-- What to produce --
Each line of the material below is to be checked for "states"; the number of matching lines is the only output expected.

-- Input --
━━━━━━━━━━━━━━━━

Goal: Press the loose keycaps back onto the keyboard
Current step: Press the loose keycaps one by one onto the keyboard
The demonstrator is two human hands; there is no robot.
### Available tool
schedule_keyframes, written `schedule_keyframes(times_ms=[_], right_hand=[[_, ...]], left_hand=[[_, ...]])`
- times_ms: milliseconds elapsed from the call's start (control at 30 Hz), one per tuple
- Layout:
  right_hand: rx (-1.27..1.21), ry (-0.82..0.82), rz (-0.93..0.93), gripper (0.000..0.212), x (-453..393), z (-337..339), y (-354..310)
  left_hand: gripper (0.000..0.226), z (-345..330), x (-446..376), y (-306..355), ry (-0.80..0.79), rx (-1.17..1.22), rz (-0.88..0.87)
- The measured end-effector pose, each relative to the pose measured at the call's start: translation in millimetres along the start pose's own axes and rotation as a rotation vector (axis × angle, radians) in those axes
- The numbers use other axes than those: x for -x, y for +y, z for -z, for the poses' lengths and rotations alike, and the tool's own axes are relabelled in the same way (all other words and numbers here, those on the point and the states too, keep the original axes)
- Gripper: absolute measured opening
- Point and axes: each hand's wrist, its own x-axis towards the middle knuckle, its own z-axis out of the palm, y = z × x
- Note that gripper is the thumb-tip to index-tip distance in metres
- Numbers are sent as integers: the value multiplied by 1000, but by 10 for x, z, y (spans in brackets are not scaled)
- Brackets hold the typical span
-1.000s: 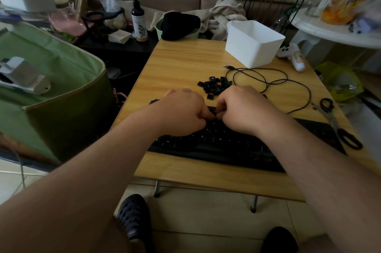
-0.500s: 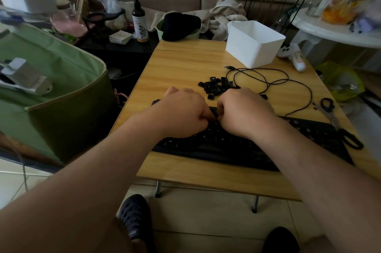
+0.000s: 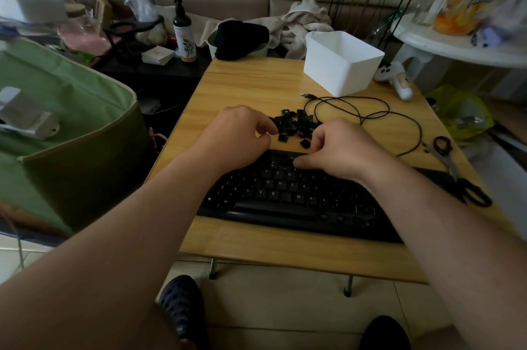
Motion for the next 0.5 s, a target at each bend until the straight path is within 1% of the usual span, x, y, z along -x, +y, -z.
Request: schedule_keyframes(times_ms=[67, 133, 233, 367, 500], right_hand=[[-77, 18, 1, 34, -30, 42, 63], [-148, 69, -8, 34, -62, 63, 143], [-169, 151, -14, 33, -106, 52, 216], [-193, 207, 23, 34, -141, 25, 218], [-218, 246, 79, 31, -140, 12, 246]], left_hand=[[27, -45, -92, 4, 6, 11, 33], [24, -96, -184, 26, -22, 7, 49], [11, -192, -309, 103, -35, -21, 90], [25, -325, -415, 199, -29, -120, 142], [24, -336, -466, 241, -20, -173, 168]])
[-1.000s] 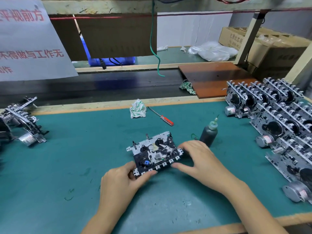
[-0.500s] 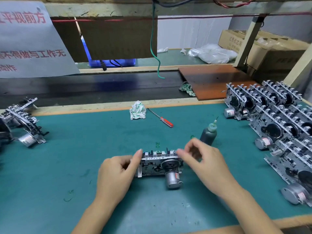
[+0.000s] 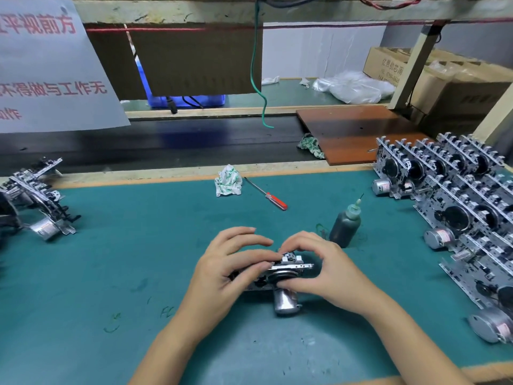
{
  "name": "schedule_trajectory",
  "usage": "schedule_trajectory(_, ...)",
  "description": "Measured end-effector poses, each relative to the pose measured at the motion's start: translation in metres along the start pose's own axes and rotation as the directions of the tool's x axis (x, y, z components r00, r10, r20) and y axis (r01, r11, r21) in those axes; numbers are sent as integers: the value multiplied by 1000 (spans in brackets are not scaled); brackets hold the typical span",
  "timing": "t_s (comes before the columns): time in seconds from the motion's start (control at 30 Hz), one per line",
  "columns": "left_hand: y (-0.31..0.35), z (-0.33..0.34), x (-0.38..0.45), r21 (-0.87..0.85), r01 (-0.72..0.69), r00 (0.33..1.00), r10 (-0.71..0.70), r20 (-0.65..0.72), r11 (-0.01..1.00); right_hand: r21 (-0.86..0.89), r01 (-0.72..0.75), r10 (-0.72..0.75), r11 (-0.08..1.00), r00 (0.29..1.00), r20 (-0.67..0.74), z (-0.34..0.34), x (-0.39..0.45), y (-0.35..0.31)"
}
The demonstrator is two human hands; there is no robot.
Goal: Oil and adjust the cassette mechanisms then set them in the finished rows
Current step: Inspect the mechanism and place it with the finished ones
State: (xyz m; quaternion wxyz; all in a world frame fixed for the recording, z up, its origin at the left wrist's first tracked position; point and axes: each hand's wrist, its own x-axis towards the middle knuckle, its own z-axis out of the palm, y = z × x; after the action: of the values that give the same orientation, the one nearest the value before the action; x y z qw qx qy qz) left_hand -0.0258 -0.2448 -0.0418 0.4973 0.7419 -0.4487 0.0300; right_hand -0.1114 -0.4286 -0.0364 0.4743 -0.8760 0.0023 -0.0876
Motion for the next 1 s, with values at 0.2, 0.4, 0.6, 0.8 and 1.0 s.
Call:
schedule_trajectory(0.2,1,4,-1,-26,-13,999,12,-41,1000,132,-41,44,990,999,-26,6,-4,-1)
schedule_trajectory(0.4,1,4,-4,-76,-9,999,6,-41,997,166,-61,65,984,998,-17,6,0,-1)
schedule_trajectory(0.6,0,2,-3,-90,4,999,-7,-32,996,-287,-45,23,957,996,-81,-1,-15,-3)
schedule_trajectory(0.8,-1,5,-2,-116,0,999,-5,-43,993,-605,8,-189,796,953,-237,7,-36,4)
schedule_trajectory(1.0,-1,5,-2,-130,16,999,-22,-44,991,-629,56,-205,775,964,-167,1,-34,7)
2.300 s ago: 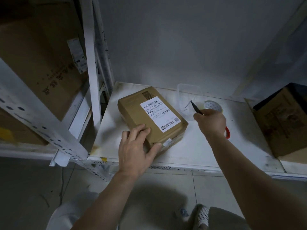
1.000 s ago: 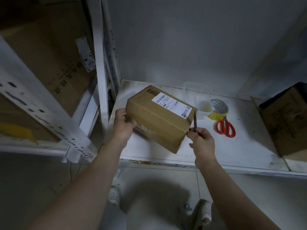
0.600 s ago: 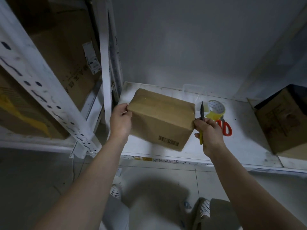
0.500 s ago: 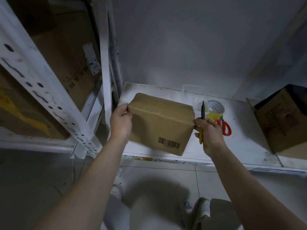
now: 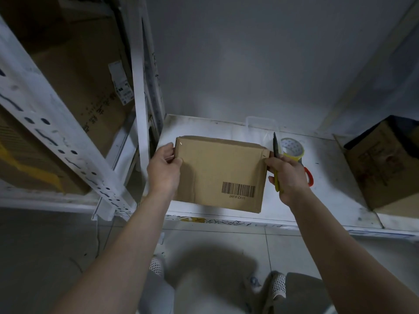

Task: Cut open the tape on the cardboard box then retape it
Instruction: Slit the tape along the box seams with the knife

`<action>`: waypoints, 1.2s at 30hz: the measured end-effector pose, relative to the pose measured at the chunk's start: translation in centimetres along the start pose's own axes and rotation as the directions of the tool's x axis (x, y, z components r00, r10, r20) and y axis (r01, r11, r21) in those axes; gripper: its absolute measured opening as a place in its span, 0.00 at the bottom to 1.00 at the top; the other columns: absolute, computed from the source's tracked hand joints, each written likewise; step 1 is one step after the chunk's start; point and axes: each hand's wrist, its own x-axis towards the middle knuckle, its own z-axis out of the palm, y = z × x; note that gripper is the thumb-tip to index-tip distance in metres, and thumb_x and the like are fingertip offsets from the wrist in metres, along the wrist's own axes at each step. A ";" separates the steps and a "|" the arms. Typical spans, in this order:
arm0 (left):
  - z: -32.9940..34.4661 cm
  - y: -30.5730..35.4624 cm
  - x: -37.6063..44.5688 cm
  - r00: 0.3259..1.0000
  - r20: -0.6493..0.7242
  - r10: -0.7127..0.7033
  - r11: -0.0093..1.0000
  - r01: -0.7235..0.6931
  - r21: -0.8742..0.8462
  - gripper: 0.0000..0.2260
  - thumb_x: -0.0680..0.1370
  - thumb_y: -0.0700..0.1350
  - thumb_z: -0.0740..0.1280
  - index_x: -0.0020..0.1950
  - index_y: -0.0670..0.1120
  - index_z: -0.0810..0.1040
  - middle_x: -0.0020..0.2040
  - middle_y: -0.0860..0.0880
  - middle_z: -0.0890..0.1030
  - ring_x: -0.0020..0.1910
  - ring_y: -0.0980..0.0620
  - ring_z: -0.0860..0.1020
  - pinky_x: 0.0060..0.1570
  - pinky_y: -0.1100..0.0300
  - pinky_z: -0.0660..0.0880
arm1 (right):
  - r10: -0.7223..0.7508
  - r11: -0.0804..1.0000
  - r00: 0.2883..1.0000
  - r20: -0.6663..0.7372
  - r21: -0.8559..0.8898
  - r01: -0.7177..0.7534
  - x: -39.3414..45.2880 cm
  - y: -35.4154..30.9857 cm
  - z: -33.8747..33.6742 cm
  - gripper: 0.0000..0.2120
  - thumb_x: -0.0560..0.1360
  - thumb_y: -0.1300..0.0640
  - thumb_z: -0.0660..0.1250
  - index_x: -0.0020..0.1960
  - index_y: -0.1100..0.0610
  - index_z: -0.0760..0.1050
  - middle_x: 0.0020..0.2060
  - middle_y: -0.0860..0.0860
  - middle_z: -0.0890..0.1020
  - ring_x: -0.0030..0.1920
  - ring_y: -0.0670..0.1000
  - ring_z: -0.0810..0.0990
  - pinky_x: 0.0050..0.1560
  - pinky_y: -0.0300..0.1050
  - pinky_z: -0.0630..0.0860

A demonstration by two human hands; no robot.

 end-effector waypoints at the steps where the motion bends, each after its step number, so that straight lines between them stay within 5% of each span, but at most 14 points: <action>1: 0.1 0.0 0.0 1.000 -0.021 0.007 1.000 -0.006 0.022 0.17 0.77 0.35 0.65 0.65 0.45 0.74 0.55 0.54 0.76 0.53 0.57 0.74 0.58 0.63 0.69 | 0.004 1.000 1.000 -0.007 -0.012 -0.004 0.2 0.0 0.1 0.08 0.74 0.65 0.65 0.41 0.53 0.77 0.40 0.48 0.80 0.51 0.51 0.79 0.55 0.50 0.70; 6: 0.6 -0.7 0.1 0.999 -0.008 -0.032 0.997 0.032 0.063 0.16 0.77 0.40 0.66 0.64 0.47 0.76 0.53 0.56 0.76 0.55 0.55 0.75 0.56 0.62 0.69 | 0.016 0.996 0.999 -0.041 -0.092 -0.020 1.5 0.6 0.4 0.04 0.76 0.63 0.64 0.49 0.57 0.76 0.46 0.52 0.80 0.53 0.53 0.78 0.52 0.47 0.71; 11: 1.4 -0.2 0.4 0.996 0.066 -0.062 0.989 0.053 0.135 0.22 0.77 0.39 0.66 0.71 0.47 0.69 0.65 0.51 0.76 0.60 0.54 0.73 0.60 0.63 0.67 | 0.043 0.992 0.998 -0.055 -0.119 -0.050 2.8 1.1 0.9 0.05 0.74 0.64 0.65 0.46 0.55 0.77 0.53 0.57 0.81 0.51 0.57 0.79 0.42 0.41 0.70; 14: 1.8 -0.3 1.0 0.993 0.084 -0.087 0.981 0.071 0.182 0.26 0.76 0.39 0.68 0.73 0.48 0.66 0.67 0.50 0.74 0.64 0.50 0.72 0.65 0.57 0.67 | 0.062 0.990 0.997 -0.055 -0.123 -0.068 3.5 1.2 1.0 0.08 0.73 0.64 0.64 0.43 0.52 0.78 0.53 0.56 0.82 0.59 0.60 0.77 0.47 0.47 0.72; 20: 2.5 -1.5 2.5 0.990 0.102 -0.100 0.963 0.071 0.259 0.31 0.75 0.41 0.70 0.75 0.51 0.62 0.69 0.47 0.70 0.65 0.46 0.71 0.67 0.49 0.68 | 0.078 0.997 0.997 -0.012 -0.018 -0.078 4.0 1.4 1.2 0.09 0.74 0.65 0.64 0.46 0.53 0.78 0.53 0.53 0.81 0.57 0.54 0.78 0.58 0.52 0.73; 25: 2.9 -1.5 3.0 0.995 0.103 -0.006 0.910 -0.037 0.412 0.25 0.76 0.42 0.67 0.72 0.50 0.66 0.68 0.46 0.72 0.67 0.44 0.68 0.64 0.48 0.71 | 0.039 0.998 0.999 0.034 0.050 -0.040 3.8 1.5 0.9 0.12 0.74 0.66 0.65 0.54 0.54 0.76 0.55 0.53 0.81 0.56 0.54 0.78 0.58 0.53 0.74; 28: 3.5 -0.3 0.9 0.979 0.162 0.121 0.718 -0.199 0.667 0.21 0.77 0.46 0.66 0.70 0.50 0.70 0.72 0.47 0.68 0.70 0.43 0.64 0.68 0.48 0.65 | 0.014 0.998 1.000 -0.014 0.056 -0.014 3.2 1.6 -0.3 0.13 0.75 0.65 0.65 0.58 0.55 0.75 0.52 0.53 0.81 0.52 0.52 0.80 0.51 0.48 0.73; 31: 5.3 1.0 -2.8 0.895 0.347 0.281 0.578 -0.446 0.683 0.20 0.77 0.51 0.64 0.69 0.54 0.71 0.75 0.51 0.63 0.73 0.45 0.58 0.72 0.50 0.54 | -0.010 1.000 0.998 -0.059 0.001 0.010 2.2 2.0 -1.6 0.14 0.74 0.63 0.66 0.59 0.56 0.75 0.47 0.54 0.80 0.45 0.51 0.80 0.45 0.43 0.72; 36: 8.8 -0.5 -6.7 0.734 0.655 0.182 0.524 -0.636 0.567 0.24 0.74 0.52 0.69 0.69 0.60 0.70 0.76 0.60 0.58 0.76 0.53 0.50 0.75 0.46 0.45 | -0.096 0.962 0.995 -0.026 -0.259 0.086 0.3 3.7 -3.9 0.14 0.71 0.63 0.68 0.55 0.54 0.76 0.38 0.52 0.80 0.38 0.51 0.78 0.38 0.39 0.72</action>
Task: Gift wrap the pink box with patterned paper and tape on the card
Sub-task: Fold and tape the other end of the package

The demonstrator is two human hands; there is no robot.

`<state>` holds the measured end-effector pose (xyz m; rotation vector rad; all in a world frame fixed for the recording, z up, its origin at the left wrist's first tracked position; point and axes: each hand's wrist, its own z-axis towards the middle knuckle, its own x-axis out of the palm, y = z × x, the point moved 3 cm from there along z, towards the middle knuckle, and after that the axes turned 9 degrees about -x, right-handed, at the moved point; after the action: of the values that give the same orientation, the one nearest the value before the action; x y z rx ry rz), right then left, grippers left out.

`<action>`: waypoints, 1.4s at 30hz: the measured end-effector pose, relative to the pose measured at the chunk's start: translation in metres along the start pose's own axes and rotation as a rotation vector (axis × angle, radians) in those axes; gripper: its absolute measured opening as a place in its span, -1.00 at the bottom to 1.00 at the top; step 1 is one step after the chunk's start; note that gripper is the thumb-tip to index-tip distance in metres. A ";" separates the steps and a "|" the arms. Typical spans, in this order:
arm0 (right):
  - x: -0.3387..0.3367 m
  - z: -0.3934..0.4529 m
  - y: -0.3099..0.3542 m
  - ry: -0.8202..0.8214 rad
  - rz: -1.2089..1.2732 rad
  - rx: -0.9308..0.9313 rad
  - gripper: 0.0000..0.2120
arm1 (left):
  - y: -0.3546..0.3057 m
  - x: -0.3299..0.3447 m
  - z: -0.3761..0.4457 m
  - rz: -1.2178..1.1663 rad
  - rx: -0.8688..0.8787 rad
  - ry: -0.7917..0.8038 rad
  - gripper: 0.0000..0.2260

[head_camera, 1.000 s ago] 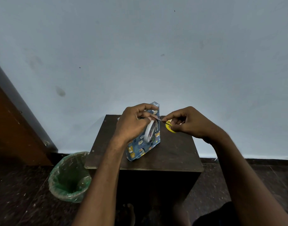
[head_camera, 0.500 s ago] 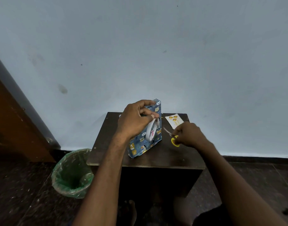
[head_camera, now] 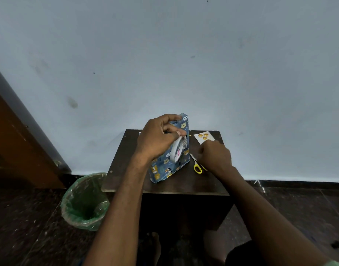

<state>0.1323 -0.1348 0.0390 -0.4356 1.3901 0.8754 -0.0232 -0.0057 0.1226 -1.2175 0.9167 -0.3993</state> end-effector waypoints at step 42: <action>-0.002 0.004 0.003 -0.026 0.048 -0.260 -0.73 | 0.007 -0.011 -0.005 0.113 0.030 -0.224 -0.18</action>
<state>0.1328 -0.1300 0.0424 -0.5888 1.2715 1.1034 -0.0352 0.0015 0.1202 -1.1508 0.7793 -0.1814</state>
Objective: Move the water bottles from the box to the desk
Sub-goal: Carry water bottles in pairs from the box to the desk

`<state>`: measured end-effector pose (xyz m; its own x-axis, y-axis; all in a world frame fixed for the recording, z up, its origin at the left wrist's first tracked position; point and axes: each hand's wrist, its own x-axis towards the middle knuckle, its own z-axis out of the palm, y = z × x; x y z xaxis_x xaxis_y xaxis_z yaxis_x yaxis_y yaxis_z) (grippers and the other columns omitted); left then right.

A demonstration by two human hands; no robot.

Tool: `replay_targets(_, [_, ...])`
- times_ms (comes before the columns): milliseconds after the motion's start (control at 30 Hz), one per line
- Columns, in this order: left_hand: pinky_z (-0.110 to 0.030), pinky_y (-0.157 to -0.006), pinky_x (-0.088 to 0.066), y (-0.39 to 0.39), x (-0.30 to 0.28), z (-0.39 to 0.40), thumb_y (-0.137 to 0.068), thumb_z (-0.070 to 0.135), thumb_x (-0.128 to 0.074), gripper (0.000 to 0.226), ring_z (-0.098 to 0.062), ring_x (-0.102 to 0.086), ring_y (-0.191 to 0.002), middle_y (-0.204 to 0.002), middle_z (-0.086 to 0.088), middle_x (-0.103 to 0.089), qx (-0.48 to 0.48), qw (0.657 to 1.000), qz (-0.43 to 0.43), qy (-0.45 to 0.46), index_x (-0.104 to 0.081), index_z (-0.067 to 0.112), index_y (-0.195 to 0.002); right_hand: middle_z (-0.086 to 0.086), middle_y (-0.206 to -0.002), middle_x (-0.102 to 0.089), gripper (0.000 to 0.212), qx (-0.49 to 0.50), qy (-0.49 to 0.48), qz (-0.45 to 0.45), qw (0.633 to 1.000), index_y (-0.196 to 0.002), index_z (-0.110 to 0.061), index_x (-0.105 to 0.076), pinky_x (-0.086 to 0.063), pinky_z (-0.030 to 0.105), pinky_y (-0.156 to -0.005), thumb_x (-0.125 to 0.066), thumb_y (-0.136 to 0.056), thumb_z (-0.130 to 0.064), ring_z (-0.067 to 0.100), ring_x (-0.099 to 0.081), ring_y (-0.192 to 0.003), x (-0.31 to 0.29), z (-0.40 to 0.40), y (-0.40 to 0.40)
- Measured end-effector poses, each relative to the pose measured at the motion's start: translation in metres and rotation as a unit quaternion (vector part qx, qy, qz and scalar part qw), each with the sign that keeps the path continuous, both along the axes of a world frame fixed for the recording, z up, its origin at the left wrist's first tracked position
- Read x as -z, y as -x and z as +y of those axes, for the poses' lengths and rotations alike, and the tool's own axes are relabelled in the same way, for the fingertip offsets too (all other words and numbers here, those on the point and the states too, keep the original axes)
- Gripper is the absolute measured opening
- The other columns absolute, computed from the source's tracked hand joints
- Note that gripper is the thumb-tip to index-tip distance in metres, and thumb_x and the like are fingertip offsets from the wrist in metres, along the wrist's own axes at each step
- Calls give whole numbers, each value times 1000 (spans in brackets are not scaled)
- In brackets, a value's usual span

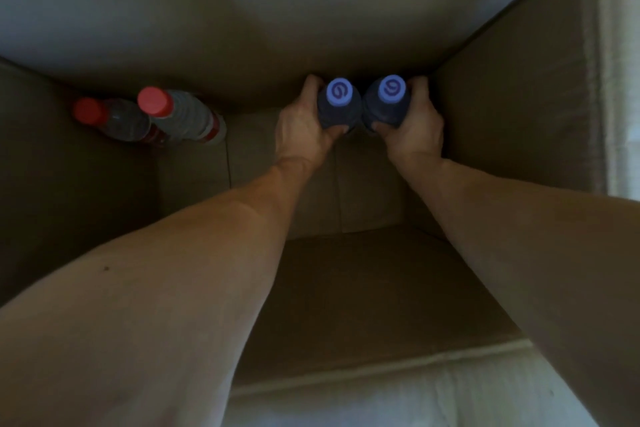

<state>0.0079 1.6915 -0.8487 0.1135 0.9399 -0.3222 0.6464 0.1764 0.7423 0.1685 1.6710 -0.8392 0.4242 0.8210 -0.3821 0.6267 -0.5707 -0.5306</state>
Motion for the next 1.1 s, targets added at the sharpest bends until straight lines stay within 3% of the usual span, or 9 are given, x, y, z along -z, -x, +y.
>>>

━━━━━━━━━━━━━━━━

-- Solution below --
2